Gemini text generator LLM model.

__init__

__init__(
    *, model_name=None, session=None, connection_name=None, max_iterations=300
)

API documentation for __init__ method.

fit

fit(X, y)

Fine tune GeminiTextGenerator model. Only support "gemini-1.5-pro-002", "gemini-1.5-flash-002", "gemini-2.0-flash-001", and "gemini-2.0-flash-lite-001"models for now.

Returns
Type Description
GeminiTextGenerator Fitted estimator.

get_params

get_params(deep=True)

Get parameters for this estimator.

Parameter
Name Description
deep bool, default True

Default True. If True, will return the parameters for this estimator and contained subobjects that are estimators.

Returns
Type Description
Dictionary A dictionary of parameter names mapped to their values.

predict

predict(
    X,
    *,
    temperature=0.9,
    max_output_tokens=8192,
    top_k=40,
    top_p=1.0,
    ground_with_google_search=False,
    max_retries=0,
    prompt=None,
    output_schema=None
)

Predict the result from input DataFrame.

Returns
Type Description
bigframes.dataframe.DataFrame DataFrame of shape (n_samples, n_input_columns + n_prediction_columns). Returns predicted values.

score

score(X, y, task_type="text_generation")

Calculate evaluation metrics of the model. Only support "gemini-1.5-pro-002", "gemini-1.5-flash-002", "gemini-2.0-flash-lite-001", and "gemini-2.0-flash-001".

Output matches that of the BigQuery ML.EVALUATE function.

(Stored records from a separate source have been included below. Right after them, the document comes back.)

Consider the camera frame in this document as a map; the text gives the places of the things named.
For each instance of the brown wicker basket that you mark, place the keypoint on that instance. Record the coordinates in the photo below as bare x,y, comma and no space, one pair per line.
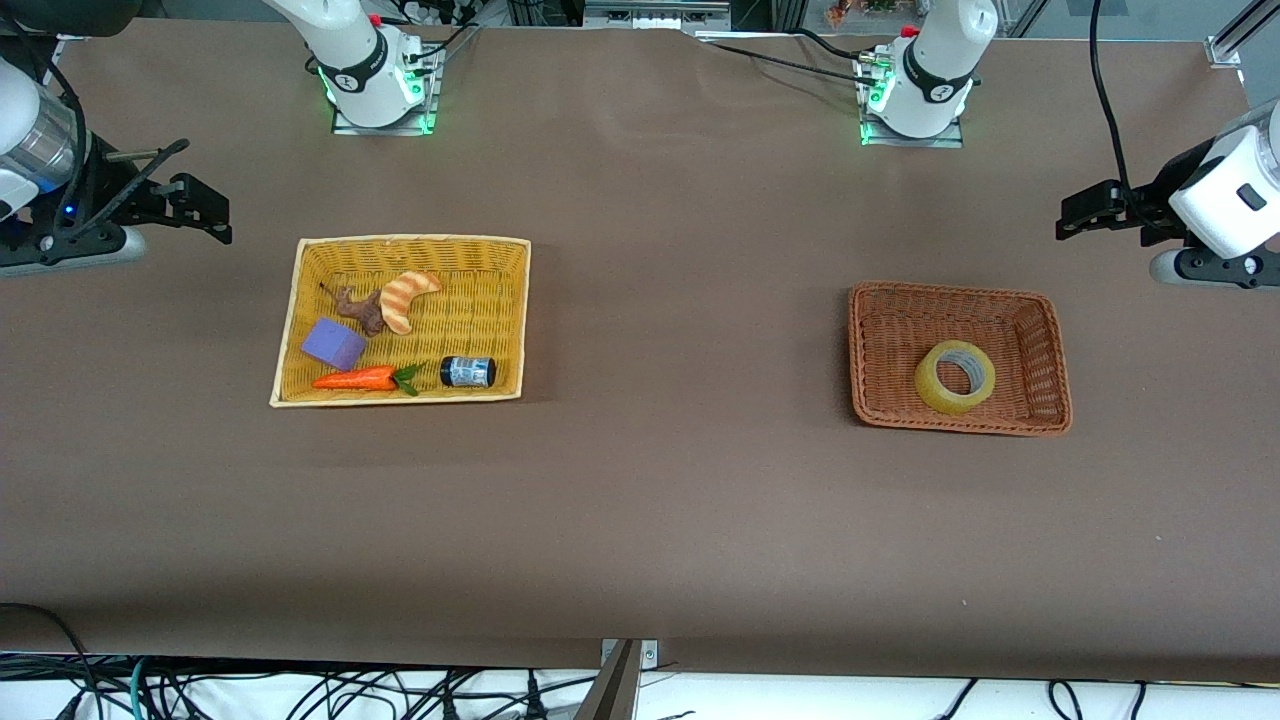
890,340

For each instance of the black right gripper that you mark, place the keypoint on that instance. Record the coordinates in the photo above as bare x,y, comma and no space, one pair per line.
103,190

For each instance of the dark angled bar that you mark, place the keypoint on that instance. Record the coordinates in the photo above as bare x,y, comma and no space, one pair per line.
610,690

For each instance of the purple cube block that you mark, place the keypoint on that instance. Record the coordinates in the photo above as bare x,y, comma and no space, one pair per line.
332,343

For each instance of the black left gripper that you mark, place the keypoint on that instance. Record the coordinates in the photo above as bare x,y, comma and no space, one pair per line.
1151,199

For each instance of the yellow wicker basket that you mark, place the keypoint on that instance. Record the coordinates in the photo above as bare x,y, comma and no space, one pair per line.
450,330

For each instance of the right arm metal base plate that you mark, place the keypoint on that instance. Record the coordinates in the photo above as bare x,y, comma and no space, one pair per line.
432,90

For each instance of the brown toy root figure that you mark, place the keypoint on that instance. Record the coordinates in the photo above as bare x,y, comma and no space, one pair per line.
365,312

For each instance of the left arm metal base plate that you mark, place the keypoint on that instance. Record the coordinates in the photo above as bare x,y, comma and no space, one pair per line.
955,138

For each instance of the toy croissant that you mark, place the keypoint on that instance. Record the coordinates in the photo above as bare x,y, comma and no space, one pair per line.
405,300

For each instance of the aluminium frame profile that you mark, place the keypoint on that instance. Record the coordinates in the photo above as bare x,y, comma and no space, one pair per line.
1235,40

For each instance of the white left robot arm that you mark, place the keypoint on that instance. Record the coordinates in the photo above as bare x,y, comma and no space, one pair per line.
935,60

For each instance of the orange toy carrot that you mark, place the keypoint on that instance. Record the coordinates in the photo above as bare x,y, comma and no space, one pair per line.
352,379

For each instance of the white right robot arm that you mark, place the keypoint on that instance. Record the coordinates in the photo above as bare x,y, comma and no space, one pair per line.
350,60

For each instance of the small dark jar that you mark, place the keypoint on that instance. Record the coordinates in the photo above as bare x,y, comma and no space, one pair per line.
468,372

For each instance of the clear yellowish tape roll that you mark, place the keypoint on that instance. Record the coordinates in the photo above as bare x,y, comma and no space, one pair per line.
930,390

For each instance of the metal table bracket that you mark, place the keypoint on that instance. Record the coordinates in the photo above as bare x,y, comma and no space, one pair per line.
650,652

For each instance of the grey metal equipment box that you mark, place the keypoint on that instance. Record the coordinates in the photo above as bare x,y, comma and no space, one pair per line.
655,14

See: https://cloud.google.com/bigquery/docs/reference/standard-sql/bigqueryml-syntax-evaluate#remote-model-llm for the outputs relevant to this model type.

Returns
Type Description
bigframes.dataframe.DataFrame The DataFrame as evaluation result.

to_gbq

to_gbq(model_name, replace=False)

Save the model to BigQuery.

Returns
Type Description
GeminiTextGenerator Saved model.